What the exercise asks:
Every line of the material must be set down again without alteration.

Segment Open

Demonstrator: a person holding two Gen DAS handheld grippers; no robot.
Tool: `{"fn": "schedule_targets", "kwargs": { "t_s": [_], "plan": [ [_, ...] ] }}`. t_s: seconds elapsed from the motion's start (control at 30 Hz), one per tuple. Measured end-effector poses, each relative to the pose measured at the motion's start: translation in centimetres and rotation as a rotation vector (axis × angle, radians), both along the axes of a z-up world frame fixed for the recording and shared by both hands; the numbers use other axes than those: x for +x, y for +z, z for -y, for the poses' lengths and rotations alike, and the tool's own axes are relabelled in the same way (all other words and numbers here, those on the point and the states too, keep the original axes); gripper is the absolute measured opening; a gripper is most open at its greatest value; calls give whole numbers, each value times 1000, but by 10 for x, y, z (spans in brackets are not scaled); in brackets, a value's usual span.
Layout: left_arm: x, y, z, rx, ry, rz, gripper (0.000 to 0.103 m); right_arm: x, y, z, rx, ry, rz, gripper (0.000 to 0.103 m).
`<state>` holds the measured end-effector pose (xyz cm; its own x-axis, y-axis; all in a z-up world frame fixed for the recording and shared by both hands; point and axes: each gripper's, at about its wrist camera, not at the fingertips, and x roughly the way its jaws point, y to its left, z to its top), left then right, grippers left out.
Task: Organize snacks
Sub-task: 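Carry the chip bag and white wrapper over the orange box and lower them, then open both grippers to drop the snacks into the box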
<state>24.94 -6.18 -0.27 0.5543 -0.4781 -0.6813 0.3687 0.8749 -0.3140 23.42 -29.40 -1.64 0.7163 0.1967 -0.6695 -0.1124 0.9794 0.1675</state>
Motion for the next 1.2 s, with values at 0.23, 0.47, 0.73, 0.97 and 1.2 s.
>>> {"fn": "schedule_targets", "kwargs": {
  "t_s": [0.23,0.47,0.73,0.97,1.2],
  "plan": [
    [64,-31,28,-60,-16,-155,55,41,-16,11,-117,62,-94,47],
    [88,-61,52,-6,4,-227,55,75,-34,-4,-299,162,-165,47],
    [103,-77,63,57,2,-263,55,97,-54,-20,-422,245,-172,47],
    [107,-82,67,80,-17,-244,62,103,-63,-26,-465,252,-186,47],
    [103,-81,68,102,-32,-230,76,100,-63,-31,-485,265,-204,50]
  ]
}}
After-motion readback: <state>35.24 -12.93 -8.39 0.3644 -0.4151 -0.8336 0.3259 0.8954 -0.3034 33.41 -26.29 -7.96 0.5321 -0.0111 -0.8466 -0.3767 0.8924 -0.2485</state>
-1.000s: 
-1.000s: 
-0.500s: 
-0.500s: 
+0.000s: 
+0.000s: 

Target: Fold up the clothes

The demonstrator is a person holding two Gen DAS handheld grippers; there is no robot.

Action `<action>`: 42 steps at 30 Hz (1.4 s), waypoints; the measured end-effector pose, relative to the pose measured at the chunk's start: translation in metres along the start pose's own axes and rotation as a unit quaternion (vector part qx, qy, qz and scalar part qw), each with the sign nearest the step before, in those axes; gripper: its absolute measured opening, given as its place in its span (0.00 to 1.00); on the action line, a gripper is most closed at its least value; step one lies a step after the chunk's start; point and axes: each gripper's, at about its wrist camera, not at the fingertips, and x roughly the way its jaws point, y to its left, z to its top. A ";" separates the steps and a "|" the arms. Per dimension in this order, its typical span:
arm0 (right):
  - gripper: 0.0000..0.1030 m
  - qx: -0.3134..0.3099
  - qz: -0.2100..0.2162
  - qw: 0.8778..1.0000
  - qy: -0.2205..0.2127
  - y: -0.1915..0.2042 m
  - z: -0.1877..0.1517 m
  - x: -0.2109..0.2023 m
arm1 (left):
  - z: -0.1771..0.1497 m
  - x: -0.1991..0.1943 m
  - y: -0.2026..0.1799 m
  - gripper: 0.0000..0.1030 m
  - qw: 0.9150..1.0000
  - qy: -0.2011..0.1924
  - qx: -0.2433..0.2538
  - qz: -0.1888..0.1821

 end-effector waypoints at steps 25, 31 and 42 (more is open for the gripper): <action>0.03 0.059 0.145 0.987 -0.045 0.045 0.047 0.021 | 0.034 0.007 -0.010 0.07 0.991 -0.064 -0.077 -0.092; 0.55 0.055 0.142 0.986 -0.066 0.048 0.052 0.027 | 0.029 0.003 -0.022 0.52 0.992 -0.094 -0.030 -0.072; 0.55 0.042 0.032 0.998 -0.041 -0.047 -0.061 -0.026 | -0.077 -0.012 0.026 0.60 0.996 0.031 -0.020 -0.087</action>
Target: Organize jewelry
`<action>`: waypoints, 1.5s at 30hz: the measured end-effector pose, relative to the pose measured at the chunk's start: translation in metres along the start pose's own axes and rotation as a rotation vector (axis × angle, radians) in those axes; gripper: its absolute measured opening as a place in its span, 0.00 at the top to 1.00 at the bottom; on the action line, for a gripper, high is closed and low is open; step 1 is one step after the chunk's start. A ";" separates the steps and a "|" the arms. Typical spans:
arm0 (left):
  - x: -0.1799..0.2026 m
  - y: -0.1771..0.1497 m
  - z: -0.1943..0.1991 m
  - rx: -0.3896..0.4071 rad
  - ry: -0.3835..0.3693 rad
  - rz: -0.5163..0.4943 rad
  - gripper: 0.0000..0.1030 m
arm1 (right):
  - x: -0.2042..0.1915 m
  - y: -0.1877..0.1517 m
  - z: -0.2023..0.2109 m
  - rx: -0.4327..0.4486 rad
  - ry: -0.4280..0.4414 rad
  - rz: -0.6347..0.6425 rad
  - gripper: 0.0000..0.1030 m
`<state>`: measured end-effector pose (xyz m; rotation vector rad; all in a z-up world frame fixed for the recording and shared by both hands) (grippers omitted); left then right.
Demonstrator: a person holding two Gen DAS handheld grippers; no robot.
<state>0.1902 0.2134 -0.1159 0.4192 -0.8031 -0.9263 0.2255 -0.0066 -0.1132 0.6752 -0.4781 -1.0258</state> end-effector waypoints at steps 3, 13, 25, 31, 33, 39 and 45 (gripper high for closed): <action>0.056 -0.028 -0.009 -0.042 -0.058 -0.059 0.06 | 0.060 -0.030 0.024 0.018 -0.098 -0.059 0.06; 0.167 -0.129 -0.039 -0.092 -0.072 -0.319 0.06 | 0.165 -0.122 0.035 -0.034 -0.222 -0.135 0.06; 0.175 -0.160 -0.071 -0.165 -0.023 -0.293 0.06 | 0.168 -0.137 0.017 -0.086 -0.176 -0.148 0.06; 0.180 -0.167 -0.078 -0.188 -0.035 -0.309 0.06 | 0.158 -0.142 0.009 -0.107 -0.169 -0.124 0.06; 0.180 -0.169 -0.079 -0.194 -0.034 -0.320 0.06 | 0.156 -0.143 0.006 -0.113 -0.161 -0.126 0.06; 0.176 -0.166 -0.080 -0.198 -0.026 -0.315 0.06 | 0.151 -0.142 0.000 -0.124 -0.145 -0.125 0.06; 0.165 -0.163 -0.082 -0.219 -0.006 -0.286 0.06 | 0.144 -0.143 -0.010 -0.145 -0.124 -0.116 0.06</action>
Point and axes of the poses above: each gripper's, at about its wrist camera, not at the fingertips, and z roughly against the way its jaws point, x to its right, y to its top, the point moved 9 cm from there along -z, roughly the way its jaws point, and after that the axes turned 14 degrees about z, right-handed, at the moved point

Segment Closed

Your solution:
Demonstrator: a person holding two Gen DAS handheld grippers; no robot.
Tool: `{"fn": "schedule_targets", "kwargs": { "t_s": [_], "plan": [ [_, ...] ] }}`. t_s: seconds elapsed from the motion's start (control at 30 Hz), one per tuple. Measured end-effector poses, each relative to the pose measured at the motion's start: translation in centimetres and rotation as a rotation vector (axis × angle, radians), both along the axes of a z-up world frame fixed for the recording and shared by both hands; the numbers use other axes than those: x for +x, y for +z, z for -y, for the poses' lengths and rotations alike, and the tool's own axes are relabelled in the same way (all other words and numbers here, those on the point and the states too, keep the original axes); gripper is the absolute measured opening; a gripper is most open at its greatest value; calls give whole numbers, each value times 1000, but by 10 for x, y, z (spans in brackets are not scaled); in brackets, a value's usual span.
Layout: left_arm: x, y, z, rx, ry, rz, gripper (0.000 to 0.103 m); right_arm: x, y, z, rx, ry, rz, gripper (0.000 to 0.103 m).
`<state>` holds the measured end-effector pose (xyz cm; its own x-axis, y-axis; all in a z-up world frame fixed for the recording and shared by both hands; point and axes: each gripper's, at about its wrist camera, not at the fingertips, and x roughly the way its jaws point, y to its left, z to its top), left then right, grippers left out.
Task: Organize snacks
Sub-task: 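Carry the chip bag and white wrapper over the orange box and lower them, then open both grippers to drop the snacks into the box
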<state>24.94 -6.18 -0.27 0.5543 -0.4781 -0.6813 0.3687 0.8749 -0.3140 23.42 -29.40 -1.64 0.7163 0.1967 -0.6695 -0.1124 0.9794 0.1675</state>
Motion for the next 1.2 s, with values at 0.23, 0.47, 0.73, 0.97 and 1.2 s.
>>> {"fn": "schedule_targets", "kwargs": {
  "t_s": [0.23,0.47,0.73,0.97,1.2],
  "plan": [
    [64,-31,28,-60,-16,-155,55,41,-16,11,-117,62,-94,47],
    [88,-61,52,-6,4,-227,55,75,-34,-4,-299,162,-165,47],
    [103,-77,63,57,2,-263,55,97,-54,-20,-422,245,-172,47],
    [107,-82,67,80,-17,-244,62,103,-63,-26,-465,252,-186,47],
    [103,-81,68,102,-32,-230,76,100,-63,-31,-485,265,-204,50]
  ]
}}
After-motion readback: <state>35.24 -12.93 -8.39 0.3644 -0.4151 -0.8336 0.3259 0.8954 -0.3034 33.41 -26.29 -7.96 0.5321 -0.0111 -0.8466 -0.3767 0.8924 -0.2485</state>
-1.000s: 
-1.000s: 
-0.500s: 
-0.500s: 
+0.000s: 
+0.000s: 

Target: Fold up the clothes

The demonstrator is a person holding two Gen DAS handheld grippers; there is no robot.

Action `<action>`: 42 steps at 30 Hz (1.4 s), waypoints; the measured end-effector pose, relative to the pose measured at the chunk's start: translation in metres along the start pose's own axes and rotation as a unit quaternion (vector part qx, qy, qz and scalar part qw), each with the sign nearest the step before, in those axes; gripper: its absolute measured opening, given as its place in its span (0.00 to 1.00); on the action line, a gripper is most closed at its least value; step one lies a step after the chunk's start; point and axes: each gripper's, at about its wrist camera, not at the fingertips, and x roughly the way its jaws point, y to its left, z to its top. A ";" separates the steps and a "|" the arms. Per dimension in this order, its typical span:
arm0 (right):
  - gripper: 0.0000..0.1030 m
  - qx: -0.3134..0.3099
  - qz: -0.2100..0.2162
  - qw: 0.8778..1.0000
  - qy: -0.2205..0.2127
  - y: -0.1915..0.2042 m
  - z: -0.1877..0.1517 m
  - x: -0.2109..0.2023 m
arm1 (left):
  - z: -0.1771..0.1497 m
  - x: -0.1991..0.1943 m
  - y: -0.2026..0.1799 m
  - gripper: 0.0000..0.1030 m
  - qw: 0.9150..1.0000
  - qy: -0.2011..0.1924
  - qx: -0.2433..0.2538
  - qz: -0.1888..0.1821

 end-effector waypoints at steps 25, 31 and 42 (more is open for the gripper): <action>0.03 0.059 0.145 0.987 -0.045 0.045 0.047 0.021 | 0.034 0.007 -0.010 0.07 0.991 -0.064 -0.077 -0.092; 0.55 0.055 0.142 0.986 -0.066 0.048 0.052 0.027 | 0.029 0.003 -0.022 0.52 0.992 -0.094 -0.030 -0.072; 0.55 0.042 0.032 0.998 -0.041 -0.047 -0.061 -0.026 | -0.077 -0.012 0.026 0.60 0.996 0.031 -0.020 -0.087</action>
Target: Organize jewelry
`<action>`: waypoints, 1.5s at 30hz: the measured end-effector pose, relative to the pose measured at the chunk's start: translation in metres along the start pose's own axes and rotation as a rotation vector (axis × angle, radians) in those axes; gripper: its absolute measured opening as a place in its span, 0.00 at the top to 1.00 at the bottom; on the action line, for a gripper, high is closed and low is open; step 1 is one step after the chunk's start. A ";" separates the steps and a "|" the arms. Typical spans:
arm0 (left):
  - x: -0.1799..0.2026 m
  - y: -0.1771..0.1497 m
  - z: -0.1943..0.1991 m
  - rx: -0.3896..0.4071 rad
  - ry: -0.3835..0.3693 rad
  - rz: -0.5163..0.4943 rad
  - gripper: 0.0000..0.1030 m
arm1 (right):
  - x: -0.2042..0.1915 m
  - y: -0.1877..0.1517 m
  - z: -0.2023..0.2109 m
  - rx: -0.4327..0.4486 rad
  - ry: -0.4280..0.4414 rad
  - rz: -0.6347..0.6425 rad
  - gripper: 0.0000..0.1030 m
`<state>`: measured end-effector pose (xyz m; rotation vector rad; all in a z-up world frame fixed for the recording and shared by both hands) (grippers omitted); left then right.
Demonstrator: a person holding two Gen DAS handheld grippers; no robot.
<state>0.1902 0.2134 -0.1159 0.4192 -0.8031 -0.9263 0.2255 -0.0066 -0.1132 0.6752 -0.4781 -1.0258</state> end-effector waypoints at steps 3, 13, 25, 31, 33, 39 and 45 (gripper high for closed): <action>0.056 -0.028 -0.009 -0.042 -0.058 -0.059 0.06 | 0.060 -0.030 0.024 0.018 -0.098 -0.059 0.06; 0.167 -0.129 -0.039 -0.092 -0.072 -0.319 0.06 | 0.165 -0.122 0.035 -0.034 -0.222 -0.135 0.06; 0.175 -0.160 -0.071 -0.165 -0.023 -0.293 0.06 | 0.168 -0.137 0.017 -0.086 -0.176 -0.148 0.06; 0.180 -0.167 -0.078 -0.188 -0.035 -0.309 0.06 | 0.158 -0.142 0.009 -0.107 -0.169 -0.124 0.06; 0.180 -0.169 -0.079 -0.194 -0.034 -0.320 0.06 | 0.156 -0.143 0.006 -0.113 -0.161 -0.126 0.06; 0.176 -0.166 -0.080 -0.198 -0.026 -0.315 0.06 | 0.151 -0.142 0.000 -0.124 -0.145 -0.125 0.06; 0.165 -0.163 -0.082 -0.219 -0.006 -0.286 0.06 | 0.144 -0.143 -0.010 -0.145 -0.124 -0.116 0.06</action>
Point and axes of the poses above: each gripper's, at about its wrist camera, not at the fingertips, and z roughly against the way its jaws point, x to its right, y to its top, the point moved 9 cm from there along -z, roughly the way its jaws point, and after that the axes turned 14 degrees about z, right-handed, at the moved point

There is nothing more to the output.